Using eye tracking to see how people experience high-rises

18 Nov 2021 13:10 | Faculty of Digital Media and Creative Industries

During the next decade, cities will become more crowded – and taller. The Netherlands aims to build an additional 1 million homes in 10 years, the majority of them in cities, alongside existing buildings. How can such a city, dominated by high-rises, remain attractive for people to live in? Researchers at The Amsterdam University of Applied Sciences (AUAS) are making it possible, for the first time, to measure how people experience the environment in which they live – also unconsciously. To do so, they are using tools including eye tracking and artificial intelligence (AI) to obtain greater insight into this process.

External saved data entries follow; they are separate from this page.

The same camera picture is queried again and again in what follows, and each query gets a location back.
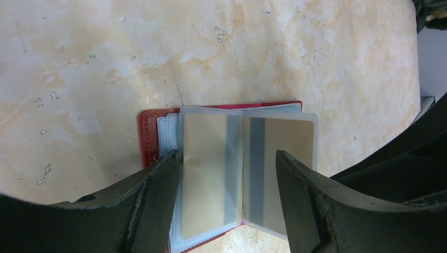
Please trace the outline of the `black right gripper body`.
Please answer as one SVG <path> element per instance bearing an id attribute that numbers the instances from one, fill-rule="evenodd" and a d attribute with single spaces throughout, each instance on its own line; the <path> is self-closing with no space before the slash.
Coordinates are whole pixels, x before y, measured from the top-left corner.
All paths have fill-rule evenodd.
<path id="1" fill-rule="evenodd" d="M 446 201 L 446 96 L 388 144 L 331 179 L 391 202 Z"/>

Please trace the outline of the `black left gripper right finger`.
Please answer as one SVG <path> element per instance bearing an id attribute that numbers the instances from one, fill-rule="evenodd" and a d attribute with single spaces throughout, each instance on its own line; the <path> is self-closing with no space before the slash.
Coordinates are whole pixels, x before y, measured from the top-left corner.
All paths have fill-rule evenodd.
<path id="1" fill-rule="evenodd" d="M 276 175 L 291 252 L 446 252 L 446 203 L 353 190 L 283 150 Z"/>

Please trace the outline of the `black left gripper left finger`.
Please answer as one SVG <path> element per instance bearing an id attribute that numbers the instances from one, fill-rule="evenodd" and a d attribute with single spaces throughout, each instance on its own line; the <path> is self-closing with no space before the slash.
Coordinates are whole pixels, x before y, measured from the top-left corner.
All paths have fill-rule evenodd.
<path id="1" fill-rule="evenodd" d="M 158 162 L 75 202 L 56 204 L 56 252 L 164 252 L 183 157 Z"/>

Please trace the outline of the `red leather card holder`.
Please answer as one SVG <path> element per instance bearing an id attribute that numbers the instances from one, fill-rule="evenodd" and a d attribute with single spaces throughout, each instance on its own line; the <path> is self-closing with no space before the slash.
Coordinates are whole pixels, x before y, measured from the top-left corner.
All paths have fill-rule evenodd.
<path id="1" fill-rule="evenodd" d="M 242 225 L 286 239 L 276 176 L 276 152 L 285 150 L 304 165 L 316 170 L 317 116 L 313 113 L 303 113 L 301 101 L 146 110 L 139 118 L 142 159 L 145 166 L 158 162 L 172 150 L 179 150 L 183 154 L 184 118 L 188 113 L 241 117 L 240 216 L 238 223 L 228 228 L 208 236 L 184 239 L 181 234 L 182 168 L 167 251 L 189 252 Z"/>

AUAS researchers are trying for the first time to get to grips with how people experience, both consciously and unconsciously, cities with high building density, small dwellings and taller residential high-rises. International research has revealed that such densely built cities, with lots of high-rises, can be detrimental to the health problems of their residents.

In the project Sensing Streetscapes, professors Frank Suurenbroek and Gideon Spanjar (Dutch profile) are working on this issue, together with professor Nanda Piersma and a team of researchers.

The streetscape influences us

Architecture and urban space influence our moods and our health in ways we are often not aware of, says professor of Spatial Urban Transformation Frank Suurenbroek. “We are constantly scanning our environment; this is an automatic process, comparable to walking. We process this information and adjust our behaviour accordingly.”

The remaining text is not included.